Tim Sullivan, Free University of Berlin and Zuse Institute Berlin
“Bayesian probabilistic numerical methods”
Many probabilistic numerical methods have been introduced in recent years for tasks such as quadrature, optimisation, and the solution of differential equations. This talk will describe, on a formal level, what a probabilistic numerical method is, and what it means for one to be Bayesian. We will further examine the costs and benefits associated to being Bayesian, and how this differs from established notions of average-case optimality.

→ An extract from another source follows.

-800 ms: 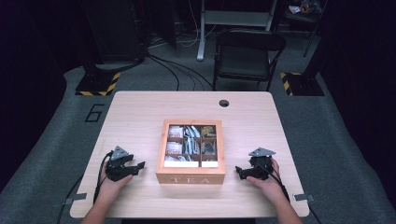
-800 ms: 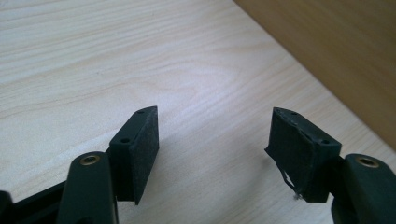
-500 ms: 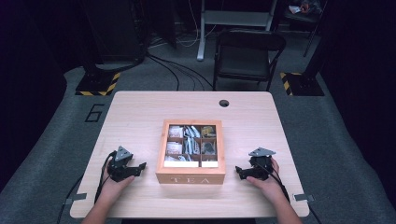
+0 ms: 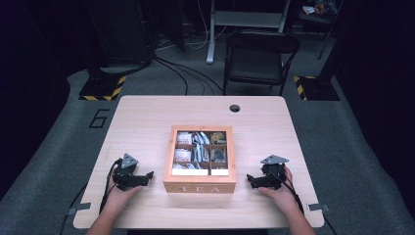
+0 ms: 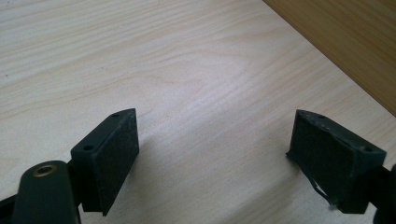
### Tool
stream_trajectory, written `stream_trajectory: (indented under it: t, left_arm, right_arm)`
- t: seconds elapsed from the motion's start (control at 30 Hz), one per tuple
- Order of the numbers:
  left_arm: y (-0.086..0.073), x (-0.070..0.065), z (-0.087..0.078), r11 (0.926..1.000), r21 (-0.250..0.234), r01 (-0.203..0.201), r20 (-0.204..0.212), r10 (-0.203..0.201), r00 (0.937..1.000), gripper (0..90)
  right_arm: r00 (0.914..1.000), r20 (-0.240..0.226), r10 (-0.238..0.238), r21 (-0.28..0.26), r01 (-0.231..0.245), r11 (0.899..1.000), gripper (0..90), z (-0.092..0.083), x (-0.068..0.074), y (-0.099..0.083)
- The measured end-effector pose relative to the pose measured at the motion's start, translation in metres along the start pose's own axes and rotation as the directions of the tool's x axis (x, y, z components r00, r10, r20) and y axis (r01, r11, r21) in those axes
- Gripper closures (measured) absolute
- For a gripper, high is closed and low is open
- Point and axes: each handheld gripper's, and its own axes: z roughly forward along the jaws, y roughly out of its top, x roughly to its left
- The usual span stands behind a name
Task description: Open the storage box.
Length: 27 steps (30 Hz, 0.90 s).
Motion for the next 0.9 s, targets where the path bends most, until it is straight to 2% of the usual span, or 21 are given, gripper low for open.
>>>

This talk is based upon joint work with J. Cockayne, M. Girolami, and C. Oates.
Junyang Wang, Newcastle University
“An exact Bayesian probabilistic numerical method for ODEs?”
It has been argued that Bayesian probabilistic numerical methods (BPNM) provide a coherent framework in which numerical uncertainty can be propagated. However, a consequence of the strict definition of BPNM is that there are currently no closed-form BPNM for the solution of ODEs. It is thus interesting to ask; does a closed-form BPNM for ODEs exist? In this talk, we demonstrate how one can indeed construct closed-form BPNM for certain ODEs that are transformation-invariant. The method is presented for first order ODEs of the form \( u' = f(u, x) \) and requires that certain conditions associated with the Lie algebra of the ODE are satisfied.